Here’s another example: statins, the cholesterol-lowering medication taken by one in four Americans over the age of 45, don’t work! Scientists in the United Kingdom found that 51 percent of patients on statins did not reach healthy levels of cholesterol after two years on the drugs. Not only are they ineffective, they come with a host of side effects: they interfere with CoQ10 production, weaken the immune system, block the benefits of exercise, affect sleep, and much more.

There are other tricks that can be used to make studies appear more positive than they actually are. One well-established trick is called “p-hacking” or “data-dredging.” This refers to the practice of formulating a hypothesis and finding the data to support it after a study has been conducted. It is a form of cherry-picking that can exaggerate the benefits of a drug.

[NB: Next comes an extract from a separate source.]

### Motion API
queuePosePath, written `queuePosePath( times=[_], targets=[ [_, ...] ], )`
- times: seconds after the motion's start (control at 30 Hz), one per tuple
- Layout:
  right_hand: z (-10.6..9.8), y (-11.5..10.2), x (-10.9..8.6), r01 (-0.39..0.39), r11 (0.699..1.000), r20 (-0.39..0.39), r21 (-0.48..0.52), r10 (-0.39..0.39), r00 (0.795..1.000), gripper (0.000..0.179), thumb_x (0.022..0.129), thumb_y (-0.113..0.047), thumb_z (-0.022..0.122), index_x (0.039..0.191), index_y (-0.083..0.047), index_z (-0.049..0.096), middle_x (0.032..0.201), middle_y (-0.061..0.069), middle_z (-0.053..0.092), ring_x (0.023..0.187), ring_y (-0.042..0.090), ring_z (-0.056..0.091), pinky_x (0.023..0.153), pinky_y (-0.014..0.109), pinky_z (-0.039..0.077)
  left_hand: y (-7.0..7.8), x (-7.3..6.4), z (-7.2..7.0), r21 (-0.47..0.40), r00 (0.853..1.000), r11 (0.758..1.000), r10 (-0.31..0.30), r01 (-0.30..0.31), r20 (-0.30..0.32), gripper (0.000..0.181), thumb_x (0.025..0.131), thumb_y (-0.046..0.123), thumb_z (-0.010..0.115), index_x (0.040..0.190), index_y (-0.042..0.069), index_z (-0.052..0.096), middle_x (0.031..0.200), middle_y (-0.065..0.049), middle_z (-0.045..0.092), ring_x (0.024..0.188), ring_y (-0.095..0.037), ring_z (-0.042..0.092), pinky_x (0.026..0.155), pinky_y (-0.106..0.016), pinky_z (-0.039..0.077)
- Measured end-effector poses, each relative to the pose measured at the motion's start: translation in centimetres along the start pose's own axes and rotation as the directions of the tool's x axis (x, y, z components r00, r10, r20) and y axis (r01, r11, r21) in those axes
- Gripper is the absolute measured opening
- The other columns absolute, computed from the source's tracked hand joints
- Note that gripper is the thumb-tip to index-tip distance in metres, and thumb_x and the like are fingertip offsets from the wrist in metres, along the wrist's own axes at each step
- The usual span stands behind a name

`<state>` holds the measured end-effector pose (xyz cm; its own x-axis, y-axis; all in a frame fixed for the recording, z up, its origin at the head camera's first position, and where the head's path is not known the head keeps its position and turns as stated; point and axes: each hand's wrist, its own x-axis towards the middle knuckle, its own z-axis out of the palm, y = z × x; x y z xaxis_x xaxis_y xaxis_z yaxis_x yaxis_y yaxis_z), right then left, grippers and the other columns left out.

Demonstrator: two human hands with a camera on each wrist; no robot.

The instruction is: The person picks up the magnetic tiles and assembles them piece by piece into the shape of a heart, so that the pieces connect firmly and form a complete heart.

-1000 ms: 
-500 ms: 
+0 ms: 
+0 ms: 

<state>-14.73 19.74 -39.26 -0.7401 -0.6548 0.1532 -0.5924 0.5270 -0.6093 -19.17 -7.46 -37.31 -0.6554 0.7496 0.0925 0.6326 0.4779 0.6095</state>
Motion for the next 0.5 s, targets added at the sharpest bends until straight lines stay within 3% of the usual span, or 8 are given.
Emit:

The FDA is, unfortunately, complicit in this deception. As Dr. David Graham, former associate director in the FDA’s Office of Drug Safety, said, “the people who approve the drugs are also the ones who oversee the post marketing regulation of the drug…The people who approve a drug when they see that there is a safety problem with it are very reluctant to do anything about it because it will reflect badly on them.” Because of this conflict, Dr. Graham concluded that the FDA “is not able to adequately protect the American public.”

Has modern medicine improved our lives? Perhaps not as much as we might think. Thomas McKeown compiled evidence to suggest that the expanded lifespan of modern humans has less to do with medical advances than with an improved standard of living, better hygiene and nutrition, and cleaner water.

Skeptics often deride natural medicine as unscientific and ineffective. These claims are of course untrue, but if the same critical eye was applied to conventional medicine, perhaps much suffering and death could be avoided.